KEADILAN – Merasa ada perlakuan diskriminatif saat memasuki Gedung DPR RI, Ketua IPW akhirnya membatalkan kehadiran terkait undangan MKD. Hal itu diungkapkan Ketua IPW Sugeng Teguh Santoso dalam siaran pers yang diterima keadilan.id, Senin (26/09/2022).
Dalam rilisnya, IPW (Indonesia Police Wacth) membatalkan kehadiran ke MKD (Majelis Kehormatan Dewan) DPR RI karena adanya diskriminasi perlakuan dan sikap tidak hormat pimpinan DPR pada warga negara yang akan memasuki gedung DPR melalui pintu depan (Jalan Gatot Subroto, red). Pasalnya, pintu masuk depan hanya diperuntukkan kepada anggota dewan saja.
Sebelumnya, Ketua IPW Sugeng Teguh Santoso mendapat undangan dari MKD untuk hadir hari ini, Senin 26 September 2022, guna memberikan keterangan terkait MKD menjalankan tugas memeriksa laporan adanya dugaan pelanggaran kode etik terhadap anggota dewan.

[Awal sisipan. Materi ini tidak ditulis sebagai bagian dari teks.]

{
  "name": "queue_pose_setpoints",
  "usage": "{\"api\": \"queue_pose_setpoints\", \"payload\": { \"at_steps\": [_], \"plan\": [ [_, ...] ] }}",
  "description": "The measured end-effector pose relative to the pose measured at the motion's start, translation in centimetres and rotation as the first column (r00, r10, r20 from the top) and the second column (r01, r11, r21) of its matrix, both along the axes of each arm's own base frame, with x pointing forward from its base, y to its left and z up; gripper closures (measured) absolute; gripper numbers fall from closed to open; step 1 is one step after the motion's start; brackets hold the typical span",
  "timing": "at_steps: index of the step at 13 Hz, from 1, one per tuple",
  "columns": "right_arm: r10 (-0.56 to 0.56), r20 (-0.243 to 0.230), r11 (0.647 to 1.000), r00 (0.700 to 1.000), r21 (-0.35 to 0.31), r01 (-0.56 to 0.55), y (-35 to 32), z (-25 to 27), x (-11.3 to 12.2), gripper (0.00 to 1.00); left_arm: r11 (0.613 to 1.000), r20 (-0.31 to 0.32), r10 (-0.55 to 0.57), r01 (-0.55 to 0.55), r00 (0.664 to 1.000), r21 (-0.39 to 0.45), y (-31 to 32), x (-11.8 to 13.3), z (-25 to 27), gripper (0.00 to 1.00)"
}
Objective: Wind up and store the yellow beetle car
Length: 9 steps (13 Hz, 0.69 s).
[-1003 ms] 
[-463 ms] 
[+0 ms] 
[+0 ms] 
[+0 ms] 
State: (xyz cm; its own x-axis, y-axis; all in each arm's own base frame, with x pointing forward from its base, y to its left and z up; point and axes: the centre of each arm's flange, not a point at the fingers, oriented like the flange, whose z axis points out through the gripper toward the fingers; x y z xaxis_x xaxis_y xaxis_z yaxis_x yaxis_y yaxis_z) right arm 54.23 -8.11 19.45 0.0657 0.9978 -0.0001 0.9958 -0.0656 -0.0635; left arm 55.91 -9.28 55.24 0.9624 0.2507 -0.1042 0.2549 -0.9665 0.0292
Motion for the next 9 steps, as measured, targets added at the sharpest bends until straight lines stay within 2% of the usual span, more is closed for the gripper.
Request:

Dijelaskan Sugeng, komunikasii dengan staf MKD DPR sudah berjalan sejak, 23 September 2022. Dalam komunikasi tersebut IPW menegaskan akan hadir, pada Senin 26 September 2022, pukul 10.40 WIB.
“Kesediaan hadir IPW sebagai wujud penghormatan IPW pada tugas MKD. Dan, komunikasi berlanjut saat menuju ke Gedung DPR, Senin (26 September 2022),” kata Sugeng.
Namun, kata Sugeng, saat memasuki pintu depan Gedung DPR, pihaknya dihalangi oleh Pamdal (pengamanan dalam) dan dilarang masuk. Alasan Pamdal, ada perintah dari Ketua DPR dan Sekjen DPR bahwa tamu harus lewat pintu belakang.
“Padahal saat mau masuk ke Gedung DPR, Ketua IPW sudah menunjukkan surat undangan dari DPR RI yang ditandatangani oleh Wakil Ketua DPR RI/Korkesra A. Muhaimin Iskandar,” jelas Sugeng.